## [What is being asked]
Every line from the line containing "Detect hand-held right gripper right" through the final line below is to be repeated exactly; no other line is.

Stored records:
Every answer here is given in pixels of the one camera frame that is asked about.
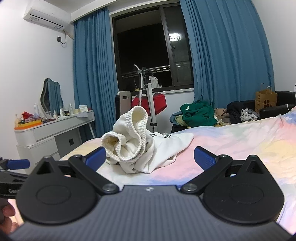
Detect green hoodie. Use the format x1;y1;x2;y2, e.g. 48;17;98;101
180;100;218;128

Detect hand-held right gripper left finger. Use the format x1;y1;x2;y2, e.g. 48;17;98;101
30;147;120;194

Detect black garment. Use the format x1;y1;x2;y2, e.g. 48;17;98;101
226;101;245;125

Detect white vanity desk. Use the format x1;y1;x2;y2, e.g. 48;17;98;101
14;109;96;167

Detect white pants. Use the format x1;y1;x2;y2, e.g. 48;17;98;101
101;105;194;174

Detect white air conditioner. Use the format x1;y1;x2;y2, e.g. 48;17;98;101
23;0;71;30

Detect white patterned garment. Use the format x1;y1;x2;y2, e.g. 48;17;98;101
240;108;260;122

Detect red garment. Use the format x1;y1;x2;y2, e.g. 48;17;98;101
131;92;167;115

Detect yellow garment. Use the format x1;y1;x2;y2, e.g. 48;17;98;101
174;115;186;127

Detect pastel blanket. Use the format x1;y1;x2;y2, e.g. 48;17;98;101
60;105;296;233

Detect orange tray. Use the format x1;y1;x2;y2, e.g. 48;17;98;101
14;120;43;130

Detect white hanging garment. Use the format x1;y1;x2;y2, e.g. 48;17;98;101
148;75;160;89

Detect brown paper bag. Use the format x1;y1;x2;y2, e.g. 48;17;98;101
255;83;278;112

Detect garment steamer stand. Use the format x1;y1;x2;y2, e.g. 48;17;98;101
133;64;159;133

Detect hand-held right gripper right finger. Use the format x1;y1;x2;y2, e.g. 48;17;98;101
180;146;270;194

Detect wavy vanity mirror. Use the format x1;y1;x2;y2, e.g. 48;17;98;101
40;78;64;114

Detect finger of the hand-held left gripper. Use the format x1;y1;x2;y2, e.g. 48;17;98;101
0;158;30;171
0;170;29;184

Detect black sofa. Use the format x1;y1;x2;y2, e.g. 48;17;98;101
171;90;296;134

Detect person's left hand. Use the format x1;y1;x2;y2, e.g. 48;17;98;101
0;201;18;235

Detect white charging cable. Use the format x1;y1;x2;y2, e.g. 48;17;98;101
285;83;296;110

## [Task output]
Detect hand-held right gripper right finger. Use the format x1;y1;x2;y2, e.g. 48;17;98;101
180;146;270;194

Detect wavy vanity mirror. Use the format x1;y1;x2;y2, e.g. 48;17;98;101
40;78;64;114

Detect finger of the hand-held left gripper. Use the format x1;y1;x2;y2, e.g. 48;17;98;101
0;158;30;171
0;170;29;184

Detect black sofa. Use the format x1;y1;x2;y2, e.g. 48;17;98;101
171;90;296;134

Detect person's left hand. Use the format x1;y1;x2;y2, e.g. 48;17;98;101
0;201;18;235

Detect white charging cable. Use the format x1;y1;x2;y2, e.g. 48;17;98;101
285;83;296;110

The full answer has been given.